Isso ocorre quando as camadas congeladas se descongelam, expondo patógenos potencialmente perigosos para humanos e ecossistemas. Com o constante aumento das temperaturas, esses vírus, anteriormente desconhecidos, podem se tornar uma séria ameaça para 2026, principalmente para a saúde pública e agricultura.
Vírus ancestrais
Os cientistas conseguiram reanimar vírus datados de até 48.500 anos das amostras de permafrost. Mesmo após milhares de anos em estado dormente, esses patógenos reconstituíram sua capacidade de infecção em ambientes de laboratório, infectando amebas.
O risco reside na possibilidade de que tais vírus possam eventualmente atingir organismos mais complexos, para os quais não temos imunidade prévia.

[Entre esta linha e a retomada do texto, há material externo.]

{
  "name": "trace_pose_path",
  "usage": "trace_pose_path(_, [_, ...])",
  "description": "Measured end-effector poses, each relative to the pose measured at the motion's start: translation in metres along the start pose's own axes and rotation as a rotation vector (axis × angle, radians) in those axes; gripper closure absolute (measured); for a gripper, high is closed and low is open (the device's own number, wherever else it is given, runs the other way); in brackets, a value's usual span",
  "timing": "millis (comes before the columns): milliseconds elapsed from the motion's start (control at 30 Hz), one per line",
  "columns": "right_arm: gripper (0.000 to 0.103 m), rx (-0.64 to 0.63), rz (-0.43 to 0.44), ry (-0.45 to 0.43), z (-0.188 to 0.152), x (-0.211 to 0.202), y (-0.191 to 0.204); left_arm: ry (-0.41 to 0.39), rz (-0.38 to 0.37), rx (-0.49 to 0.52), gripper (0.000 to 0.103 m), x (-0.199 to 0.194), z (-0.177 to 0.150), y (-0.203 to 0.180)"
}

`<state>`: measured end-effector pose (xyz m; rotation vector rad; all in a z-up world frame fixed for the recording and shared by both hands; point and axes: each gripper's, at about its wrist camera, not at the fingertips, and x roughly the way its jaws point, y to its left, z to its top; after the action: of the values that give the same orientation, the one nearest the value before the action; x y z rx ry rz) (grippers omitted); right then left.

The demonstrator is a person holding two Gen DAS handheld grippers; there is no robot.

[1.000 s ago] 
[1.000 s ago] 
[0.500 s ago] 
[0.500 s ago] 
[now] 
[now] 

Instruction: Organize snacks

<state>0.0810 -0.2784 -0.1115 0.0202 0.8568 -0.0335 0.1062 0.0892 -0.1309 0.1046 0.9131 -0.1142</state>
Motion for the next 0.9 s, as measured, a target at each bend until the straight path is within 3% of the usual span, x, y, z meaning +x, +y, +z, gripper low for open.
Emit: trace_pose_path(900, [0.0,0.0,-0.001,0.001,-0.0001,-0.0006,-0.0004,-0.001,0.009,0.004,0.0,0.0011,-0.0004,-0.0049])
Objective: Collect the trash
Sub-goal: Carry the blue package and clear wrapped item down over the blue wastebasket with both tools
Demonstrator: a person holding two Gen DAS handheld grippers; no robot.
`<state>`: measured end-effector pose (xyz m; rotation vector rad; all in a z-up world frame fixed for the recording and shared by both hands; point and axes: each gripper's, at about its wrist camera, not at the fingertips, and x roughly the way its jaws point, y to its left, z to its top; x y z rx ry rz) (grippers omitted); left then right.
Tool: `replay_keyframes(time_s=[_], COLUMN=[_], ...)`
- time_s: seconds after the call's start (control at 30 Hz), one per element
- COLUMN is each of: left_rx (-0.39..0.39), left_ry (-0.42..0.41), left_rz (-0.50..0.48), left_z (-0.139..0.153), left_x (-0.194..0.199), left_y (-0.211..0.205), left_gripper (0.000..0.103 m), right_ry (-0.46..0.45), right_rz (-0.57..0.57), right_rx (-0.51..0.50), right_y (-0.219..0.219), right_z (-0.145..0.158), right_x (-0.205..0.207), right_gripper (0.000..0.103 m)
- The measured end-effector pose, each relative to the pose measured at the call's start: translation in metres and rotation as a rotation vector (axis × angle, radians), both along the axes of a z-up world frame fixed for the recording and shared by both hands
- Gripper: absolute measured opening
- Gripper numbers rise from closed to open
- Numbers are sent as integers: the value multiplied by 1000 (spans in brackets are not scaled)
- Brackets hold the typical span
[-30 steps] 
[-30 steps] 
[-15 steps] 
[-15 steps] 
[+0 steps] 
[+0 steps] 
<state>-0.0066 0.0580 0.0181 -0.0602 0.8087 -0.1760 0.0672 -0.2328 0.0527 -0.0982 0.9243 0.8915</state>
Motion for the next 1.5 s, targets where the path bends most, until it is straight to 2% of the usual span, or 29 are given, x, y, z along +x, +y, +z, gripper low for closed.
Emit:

O descongelamento contínuo do permafrost funciona como uma cápsula do tempo, liberando patógenos resistentes. Até agora, as evidências indicam que nossa imunidade atual não está preparada para essas ameaças ancestrais.
Desafios para agricultura
Além das preocupações com a saúde, a agricultura enfrenta potenciais ameaças. Algumas bactérias, como a Pseudomonas, que foram identificadas nas amostras de permafrost, são conhecidas por danificar plantações, como as de batata. Elas afetam as raízes das plantas, impactando diretamente na produção agrícola em larga escala.
Micróbios antigos podem devastar grandes áreas de vegetação, alertando para a necessidade de medidas preventivas nas regiões agrícolas. A proteção dessas áreas é vital para garantir a segurança alimentar mundial.
Com a intensificação do aquecimento global em 2026, a situação do permafrost se torna uma preocupação crescente. Os cientistas estão se mobilizando para catalogar e estudar os patógenos liberados pelo degelo.